Today, the Greek government is voting on an austerity package that will enable it to receive another round of funding from the European Central Bank and the International Monetary fund. Yes, it is an ocean away, but this vote has the potential to affect the economy and your pocketbook right here in the U.S. as well as the world.
The Greeks need funding because they are heavily indebted to the tune of 340 billion euros ($476 billion) and have no ready means to repay or borrow more from regular sources, given the high interest rates for loans to the country.
Greece entered this gloomy predicament through years of government overspending on their bloated public sector and fudging of their numbers.
Normally, a country in Greece’s situation could devalue their currency, but Greece is stuck in the Eurozone, where they do not control their currency.
So, as all eyes are on Greece today, what might the ripple effects of a “No” vote be? A No vote would mean that Greece would surely default on their debt repayments and may be forced out of the Eurozone.

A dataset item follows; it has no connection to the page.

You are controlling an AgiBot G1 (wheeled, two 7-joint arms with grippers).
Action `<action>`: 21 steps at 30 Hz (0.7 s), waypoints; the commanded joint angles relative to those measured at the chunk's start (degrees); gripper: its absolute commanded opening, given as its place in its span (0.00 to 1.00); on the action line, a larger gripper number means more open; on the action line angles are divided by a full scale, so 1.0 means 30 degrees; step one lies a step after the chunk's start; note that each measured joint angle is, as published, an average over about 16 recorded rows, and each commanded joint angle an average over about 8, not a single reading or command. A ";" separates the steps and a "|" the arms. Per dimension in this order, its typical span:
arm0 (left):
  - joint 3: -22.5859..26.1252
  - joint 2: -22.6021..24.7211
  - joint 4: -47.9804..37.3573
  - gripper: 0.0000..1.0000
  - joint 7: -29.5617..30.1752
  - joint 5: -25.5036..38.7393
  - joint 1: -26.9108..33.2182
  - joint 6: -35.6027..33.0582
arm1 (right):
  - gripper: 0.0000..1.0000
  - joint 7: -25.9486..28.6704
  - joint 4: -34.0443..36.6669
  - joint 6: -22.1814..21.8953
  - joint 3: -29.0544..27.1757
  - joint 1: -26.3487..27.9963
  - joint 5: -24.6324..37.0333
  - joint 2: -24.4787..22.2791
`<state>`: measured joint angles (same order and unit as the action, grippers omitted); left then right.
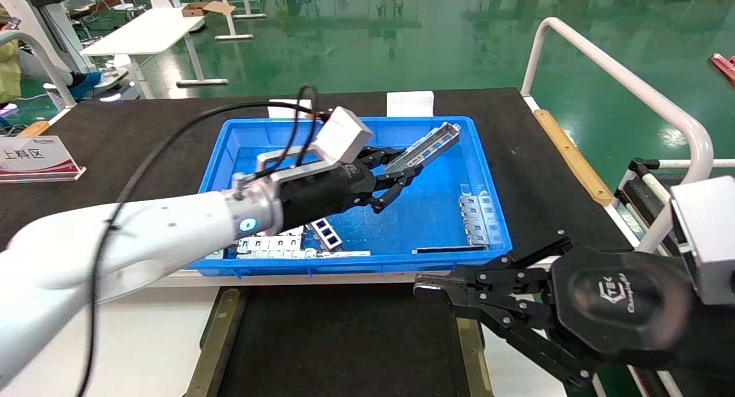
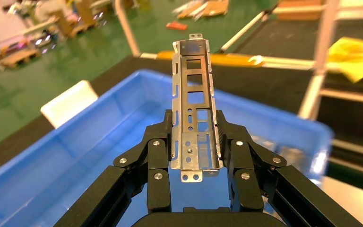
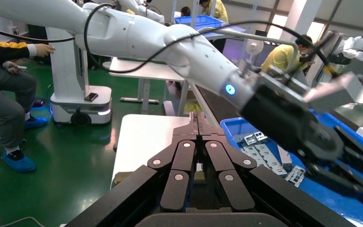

Other highly indebted EU countries like Portugal, Ireland, Spain and Italy would also face huge increases in the costs of borrowing.
There is therefore the chance that a Greek default could lead to a European recession which could spread to a worldwide recession as private credit dries up. This is what the Europeans and now, the Chinese and the US are desperately trying to avoid.
A new recession will lead to a drying up of jobs here in the U.S. as firms hoard cash even more. Fragile property prices, which are showing a few signs of life today, may continue their downward spiral and few would be spared from the contagion effect.
Progress however, is now being reported in talks to persuade European banks and insurers to voluntarily roll over maturing Greek debt as part of the planned second rescue package designed to give the country some breathing space.
However, even if Greece survives this latest crisis, with a shrinking economy and social chaos, many analysts still feel that a credit default may just be a matter of time.
There is a moral of this story for the United States. It is that you cannot run deficits forever. They will come back to haunt you sooner or later. Thus, with its own ballooning deficits, it is well past time for the U.S to get its own economic house in order – before it is too late.